For the version of the plugins and the CSI drivers they support respectively please see the table:
We've verified the functionality of Velero on IPv6 dual stack by successfully running the E2E test on IPv6 dual stack environment.
#### Refactor the controllers using Kubebuilder v3
In this release we continued our code modernization work, rewriting some controllers using Kubebuilder v3. This work is ongoing and we will continue to make progress in future releases.
#### Enhancements to E2E test cases
More test cases have been added to the E2E test suite to improve the release health.
#### Respect the cron setting of scheduled backup
The creation time is now taken into account to calculate the next run for scheduled backup.
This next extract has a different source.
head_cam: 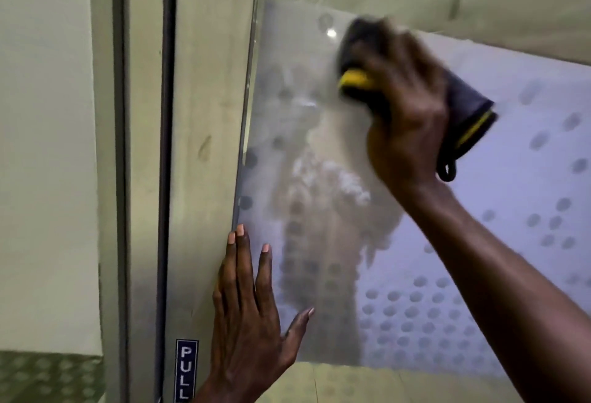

#### Deleting BSLs also cleans up related resources
When a Backup Storage Location (BSL) is deleted, backup and Restic repository resources will also be deleted.
#### Breaking changes
Starting in v1.8, Velero will only support Kubernetes v1 CRD meaning that Velero v1.8+ will only run on Kubernetes v1.16+. Before upgrading, make sure you are running a supported Kubernetes version. For more information, see our [compatibility matrix](https://github.com/vmware-tanzu/velero#velero-compatibility-matrix).
#### Upload Progress Monitoring and Item Snapshotter
Item Snapshotter plugin API was merged. This will support both Upload Progress
monitoring and the planned Data Mover. Upload Progress monitoring PRs are
in progress for 1.9.
### All changes
* E2E test on ssr object with controller namespace mix-ups (#4521, @mqiu)
* Check whether the volume is provisioned by CSI driver or not by the annotation as well (#4513, @ywk253100)
* Initialize the labels field of `velero backup-location create` option to avoid #4484 (#4491, @ywk253100)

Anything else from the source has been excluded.